Differentiation between blogs and other sites

How are you planning to differentiate between blogs, news sites and just other websites (like corporate etc.)? If you’re talking about blogs, I think about WordPress (professional malformation). But there are many different types of websites using WordPress. So I’m curious as to how you’ll distinguish blogs from other sites?

Feeds

Another idea from here: Are you using RSS feeds for this? If so, then perhaps you could make that available as well (with a link or an icon next to the search results)? This way, a user can easily subscribe to that feed with an RSS reader. Or you could cater to the wishes to see the entire feed (with a link or button to a page with all articles of the feed in chronological, or user definable, order)?

Josh · 24 May 2023 11:33

Currently an open question; it will likely keep to independents as much as possible. Whereas /news has larger organisations/media, this would probably pull together smaller outlets and individual writers.

Part and part, Substack here is being used as the additions are all quite easy (they all have feeds at /feed) and because of the number of independent writers on it, but also because our index already covers Substack pretty well - there are RSS feeds in this tool as well.
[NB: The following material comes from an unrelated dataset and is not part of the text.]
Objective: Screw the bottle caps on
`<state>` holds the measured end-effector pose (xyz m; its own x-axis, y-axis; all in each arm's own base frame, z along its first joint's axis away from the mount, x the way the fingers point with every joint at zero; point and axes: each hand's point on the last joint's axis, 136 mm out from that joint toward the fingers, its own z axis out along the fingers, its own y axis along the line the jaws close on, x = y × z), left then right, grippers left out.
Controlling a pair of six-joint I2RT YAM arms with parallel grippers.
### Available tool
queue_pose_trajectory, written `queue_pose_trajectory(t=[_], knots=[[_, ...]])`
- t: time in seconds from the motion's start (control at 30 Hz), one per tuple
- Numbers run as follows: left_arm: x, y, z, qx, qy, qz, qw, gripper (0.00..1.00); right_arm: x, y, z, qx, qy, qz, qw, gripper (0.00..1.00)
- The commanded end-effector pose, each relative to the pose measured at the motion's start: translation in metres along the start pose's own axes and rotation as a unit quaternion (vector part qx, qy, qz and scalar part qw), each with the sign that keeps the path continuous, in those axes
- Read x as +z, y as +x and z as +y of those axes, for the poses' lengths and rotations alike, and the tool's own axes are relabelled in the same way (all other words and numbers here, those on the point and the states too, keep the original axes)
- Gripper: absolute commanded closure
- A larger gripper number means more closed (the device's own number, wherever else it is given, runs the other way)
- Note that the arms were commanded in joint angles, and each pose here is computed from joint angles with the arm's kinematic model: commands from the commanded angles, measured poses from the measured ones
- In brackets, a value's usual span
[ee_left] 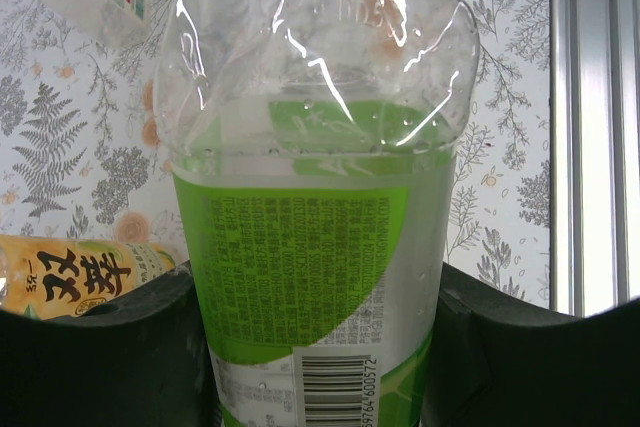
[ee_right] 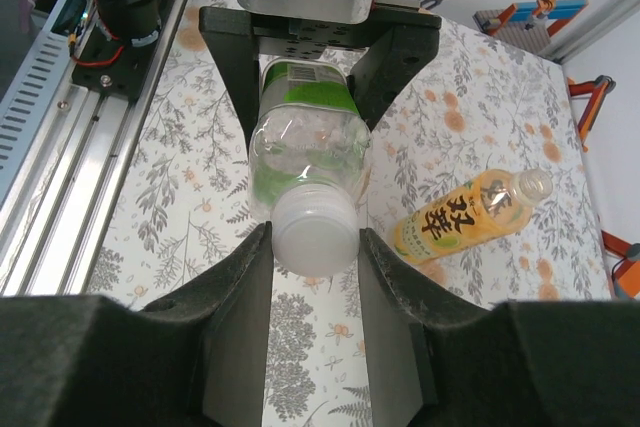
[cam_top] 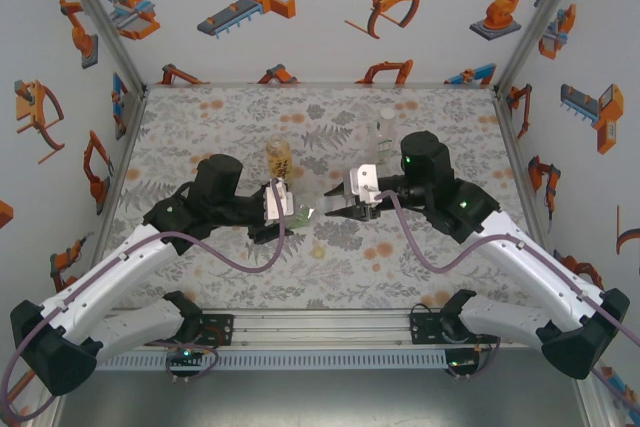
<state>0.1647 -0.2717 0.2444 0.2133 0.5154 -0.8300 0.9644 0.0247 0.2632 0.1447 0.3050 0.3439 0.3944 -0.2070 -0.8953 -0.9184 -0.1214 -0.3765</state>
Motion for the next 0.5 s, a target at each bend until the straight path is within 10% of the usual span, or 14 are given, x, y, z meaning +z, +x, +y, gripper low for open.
queue_pose_trajectory(t=[0.0, 0.47], knots=[[-0.006, -0.012, -0.002, 0.018, 0.001, -0.015, 1.0, 1.0, -0.001, -0.015, -0.002, 0.012, 0.002, -0.028, 1.0, 0.85], [-0.006, -0.01, 0.005, 0.018, -0.02, -0.01, 1.0, 1.0, 0.001, -0.007, -0.035, 0.282, 0.1, -0.093, 0.95, 1.0]])
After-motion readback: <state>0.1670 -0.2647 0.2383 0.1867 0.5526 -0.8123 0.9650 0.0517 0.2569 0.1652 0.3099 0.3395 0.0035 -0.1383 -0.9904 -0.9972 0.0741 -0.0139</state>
Noted, thanks for the suggestion

Seirdy · 24 May 2023 23:14

Regarding heuristics to detect blogs, here are some positive signals:

Website technology fingerprinting. There are tons and tons of open-source OSINT tools to do this, for reference. If you detect that a website uses, say, Ghost or Blogger, you can increase its “probably a blog” score.
Feed detection. Websites with RSS/Atom/WebSub/JSON feeds are more likely to be blogs.
Open Graph “article” metadata.
schema.org metadata indicating a “BlogPosting” or “Article” type. Blogger uses Microdata syntax for this; WordPress often uses JSON-LD.
Microformats (legacy microformats and/or microformats2).
Whether it triggers “reader mode” heuristics in a reader mode implementation. Readability and DOM-Distiller have several open-source implementations in multiple programming languages.
Existing directories. Search My Site and Brave’s “tech blogs” goggle are two public directories of blogs used by blog-focused search engines, which you could use as a starting point.
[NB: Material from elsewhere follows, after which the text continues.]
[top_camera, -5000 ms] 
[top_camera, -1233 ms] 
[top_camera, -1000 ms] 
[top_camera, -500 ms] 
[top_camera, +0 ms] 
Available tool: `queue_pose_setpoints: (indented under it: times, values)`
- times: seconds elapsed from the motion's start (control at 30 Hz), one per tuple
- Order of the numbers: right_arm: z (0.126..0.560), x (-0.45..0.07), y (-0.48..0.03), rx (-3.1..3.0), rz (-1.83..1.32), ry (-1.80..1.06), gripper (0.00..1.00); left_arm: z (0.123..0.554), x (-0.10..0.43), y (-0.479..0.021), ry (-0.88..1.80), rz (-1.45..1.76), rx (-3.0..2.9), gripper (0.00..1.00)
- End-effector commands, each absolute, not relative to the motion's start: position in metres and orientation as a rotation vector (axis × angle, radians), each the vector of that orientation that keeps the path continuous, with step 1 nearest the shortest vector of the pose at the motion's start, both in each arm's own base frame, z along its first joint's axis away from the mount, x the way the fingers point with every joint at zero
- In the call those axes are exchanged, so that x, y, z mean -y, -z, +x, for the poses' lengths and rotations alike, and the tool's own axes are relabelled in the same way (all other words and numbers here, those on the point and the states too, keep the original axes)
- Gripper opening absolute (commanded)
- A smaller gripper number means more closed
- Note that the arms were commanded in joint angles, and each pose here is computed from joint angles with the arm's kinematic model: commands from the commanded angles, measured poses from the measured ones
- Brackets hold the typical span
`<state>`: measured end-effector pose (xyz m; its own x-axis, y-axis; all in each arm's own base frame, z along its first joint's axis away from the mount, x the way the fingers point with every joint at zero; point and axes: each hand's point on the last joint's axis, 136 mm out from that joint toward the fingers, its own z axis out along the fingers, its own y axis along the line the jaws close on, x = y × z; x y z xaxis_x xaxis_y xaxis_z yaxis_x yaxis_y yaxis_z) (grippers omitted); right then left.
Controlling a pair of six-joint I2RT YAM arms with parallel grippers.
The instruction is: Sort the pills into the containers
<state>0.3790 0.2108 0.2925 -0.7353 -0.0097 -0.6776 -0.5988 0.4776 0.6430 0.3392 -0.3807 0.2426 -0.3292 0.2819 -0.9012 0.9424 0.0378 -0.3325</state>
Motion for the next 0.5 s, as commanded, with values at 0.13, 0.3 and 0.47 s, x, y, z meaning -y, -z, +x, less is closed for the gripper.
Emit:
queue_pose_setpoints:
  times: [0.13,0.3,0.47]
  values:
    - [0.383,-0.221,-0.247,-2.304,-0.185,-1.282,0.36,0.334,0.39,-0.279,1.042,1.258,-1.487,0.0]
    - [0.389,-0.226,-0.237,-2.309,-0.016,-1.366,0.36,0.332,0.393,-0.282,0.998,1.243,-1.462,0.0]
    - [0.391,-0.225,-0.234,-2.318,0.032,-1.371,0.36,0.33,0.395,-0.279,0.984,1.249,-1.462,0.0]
The best engine in this space is Marginalia. It might be worth reaching out to see if Viktor wants to share.

Josh · 25 May 2023 08:42

Thanks for these, for the moment we’re looking for feedback on the functionality as it stands, so all and any would be appreciated, including anything that looks off

vlofgren · 2 July 2023 10:46

FWIW; like 80% of the secret sauce for Marginalia Search’s ability is in the ranking algorithm, which basically sticks explore2.marginalia.nu’s data set into personalized pagerank and seeds it with a small curated list of websites with nice vibes.

I’ve added fingerprinting very recently and it works really well too, especially in combination with requiring few script tags and a high ratio of text to markup.
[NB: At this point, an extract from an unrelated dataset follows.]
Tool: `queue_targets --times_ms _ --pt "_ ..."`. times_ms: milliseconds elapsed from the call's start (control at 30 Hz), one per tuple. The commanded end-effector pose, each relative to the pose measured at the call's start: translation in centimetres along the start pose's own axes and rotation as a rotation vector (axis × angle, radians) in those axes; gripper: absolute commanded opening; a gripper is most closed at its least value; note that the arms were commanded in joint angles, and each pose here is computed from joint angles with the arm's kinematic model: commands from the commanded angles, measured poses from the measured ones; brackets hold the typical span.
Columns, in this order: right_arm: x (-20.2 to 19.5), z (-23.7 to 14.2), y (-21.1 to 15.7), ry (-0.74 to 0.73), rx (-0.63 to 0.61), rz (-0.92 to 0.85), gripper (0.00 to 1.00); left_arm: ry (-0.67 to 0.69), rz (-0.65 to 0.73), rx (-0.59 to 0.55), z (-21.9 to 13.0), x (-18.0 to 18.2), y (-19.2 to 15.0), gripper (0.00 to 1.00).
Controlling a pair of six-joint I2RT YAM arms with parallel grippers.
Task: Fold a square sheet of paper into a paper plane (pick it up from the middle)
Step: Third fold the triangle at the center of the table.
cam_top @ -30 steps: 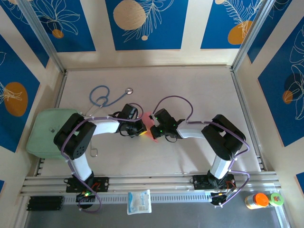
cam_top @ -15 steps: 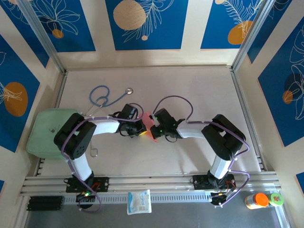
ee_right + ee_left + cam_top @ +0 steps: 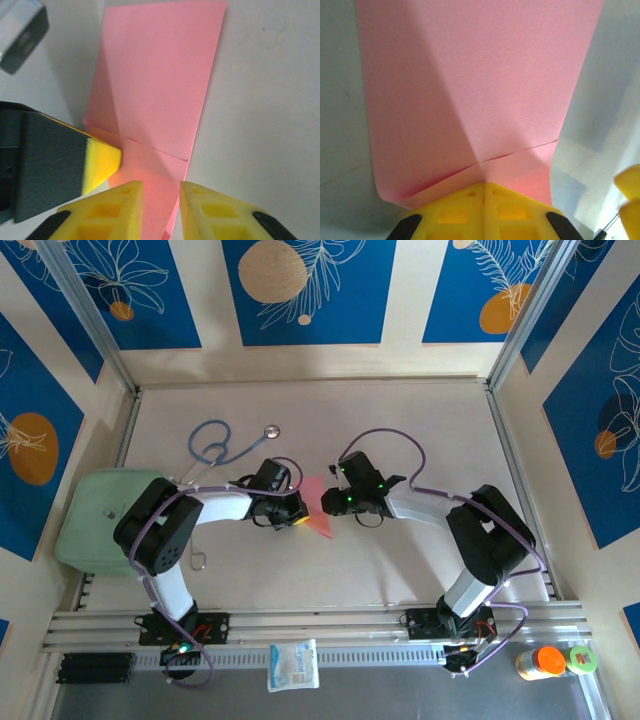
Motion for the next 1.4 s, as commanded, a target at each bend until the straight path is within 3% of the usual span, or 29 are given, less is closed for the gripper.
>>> queue_targets --times_ms 0,200,467,767,1367 --pt "0.9 -1.3 -0.7 0.065 0.083 0.071 0.28 0.065 -0.01 0.043 0.9 1.6 -1.1 0.07" --pt "2.1 -1.3 -2.8 0.192 0.217 0.067 0.22 0.059 -0.007 0.038 0.8 1.4 -0.9 0.07" --pt "2.8 0.1 -4.8 0.199 0.304 0.029 0.12 0.065 -0.015 0.04 0.9 1.5 -1.0 0.07" --pt "1.5 2.1 -5.5 0.127 0.335 0.055 0.09 0.061 -0.015 0.046 1.1 1.5 -1.0 0.07" --pt "-0.1 2.8 -5.6 0.043 0.33 0.081 0.08 0.076 -0.019 0.053 1.1 1.9 -1.2 0.07"
Point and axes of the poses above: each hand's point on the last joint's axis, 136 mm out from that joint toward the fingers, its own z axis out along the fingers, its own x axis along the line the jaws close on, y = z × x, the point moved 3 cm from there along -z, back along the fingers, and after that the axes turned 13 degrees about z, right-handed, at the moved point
If you do a Marginalia search for like ‘generator:hugo q<2’ you get almost entirely blogs. Even if you set the filter to ‘no ranking’ and add ‘rank>200’ to neuter the effect of the ranking algorithm, precision is very high. This can be contrasted with ‘js:true q<2 rank<20’ which is just some-but-low-js websites with a low rank; both have a very indie vibe but the latter is mostly due to the ranking algorithm.

Everyone seems to use microformats, opengraph and other semantic formats these days; it appears to be included in popular SEO guides so it’s like fleas on a stray dog. Hasn’t proven super good at differentiating blogs from commercial websites. If anything, the best quality heuristic I’ve found is noncompliance with popular SEO advice.

Seirdy · 22 July 2023 21:37

I’d distinguish typical SEO advice from basic search-engine compatibility. Lots of people with static site generators use templates that offer structured data. I wouldn’t penalize use of semantic markup if the site seems hand-made: it being generated by a static-site generator, lacking JavaScript, or having less-common vocabulary (i.e. something besides schema.org or ogp.me) could be possible indicators, as well as having an unusual fingerprint.

Seirdy · 22 July 2023 21:42

Full disclosure: I’m hella biased, as my own website heavily uses Microdata and Microformats but is statically-generated with Hugo, with my own templates.